* [DATASET EXCERPT]
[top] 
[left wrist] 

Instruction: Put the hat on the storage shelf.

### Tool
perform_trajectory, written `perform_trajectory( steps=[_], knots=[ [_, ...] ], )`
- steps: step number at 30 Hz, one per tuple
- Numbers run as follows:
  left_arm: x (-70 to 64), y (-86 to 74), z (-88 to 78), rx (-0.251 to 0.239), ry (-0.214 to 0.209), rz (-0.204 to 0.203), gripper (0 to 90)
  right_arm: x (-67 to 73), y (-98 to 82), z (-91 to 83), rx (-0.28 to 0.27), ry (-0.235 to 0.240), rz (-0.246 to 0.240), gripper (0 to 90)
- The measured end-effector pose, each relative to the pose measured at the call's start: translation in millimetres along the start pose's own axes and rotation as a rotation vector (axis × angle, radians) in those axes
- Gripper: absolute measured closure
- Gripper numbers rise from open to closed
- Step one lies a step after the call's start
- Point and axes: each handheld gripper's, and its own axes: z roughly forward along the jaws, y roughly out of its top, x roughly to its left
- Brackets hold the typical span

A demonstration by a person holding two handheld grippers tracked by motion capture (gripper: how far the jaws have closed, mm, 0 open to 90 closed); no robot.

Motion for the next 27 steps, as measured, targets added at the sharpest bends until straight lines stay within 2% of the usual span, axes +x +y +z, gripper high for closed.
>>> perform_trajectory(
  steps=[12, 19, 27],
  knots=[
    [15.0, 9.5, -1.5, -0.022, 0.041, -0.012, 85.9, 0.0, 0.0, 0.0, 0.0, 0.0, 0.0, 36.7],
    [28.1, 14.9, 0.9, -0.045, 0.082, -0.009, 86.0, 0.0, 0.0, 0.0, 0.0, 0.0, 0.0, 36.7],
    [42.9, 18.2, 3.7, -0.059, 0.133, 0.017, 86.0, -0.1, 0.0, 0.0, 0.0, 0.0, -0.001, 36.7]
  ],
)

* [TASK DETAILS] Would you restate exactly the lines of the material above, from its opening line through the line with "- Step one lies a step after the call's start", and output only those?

* [WRITTEN SOLUTION]
[top] 
[left wrist] 

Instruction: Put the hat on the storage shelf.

### Tool
perform_trajectory, written `perform_trajectory( steps=[_], knots=[ [_, ...] ], )`
- steps: step number at 30 Hz, one per tuple
- Numbers run as follows:
  left_arm: x (-70 to 64), y (-86 to 74), z (-88 to 78), rx (-0.251 to 0.239), ry (-0.214 to 0.209), rz (-0.204 to 0.203), gripper (0 to 90)
  right_arm: x (-67 to 73), y (-98 to 82), z (-91 to 83), rx (-0.28 to 0.27), ry (-0.235 to 0.240), rz (-0.246 to 0.240), gripper (0 to 90)
- The measured end-effector pose, each relative to the pose measured at the call's start: translation in millimetres along the start pose's own axes and rotation as a rotation vector (axis × angle, radians) in those axes
- Gripper: absolute measured closure
- Gripper numbers rise from open to closed
- Step one lies a step after the call's start

This answer has been given in full.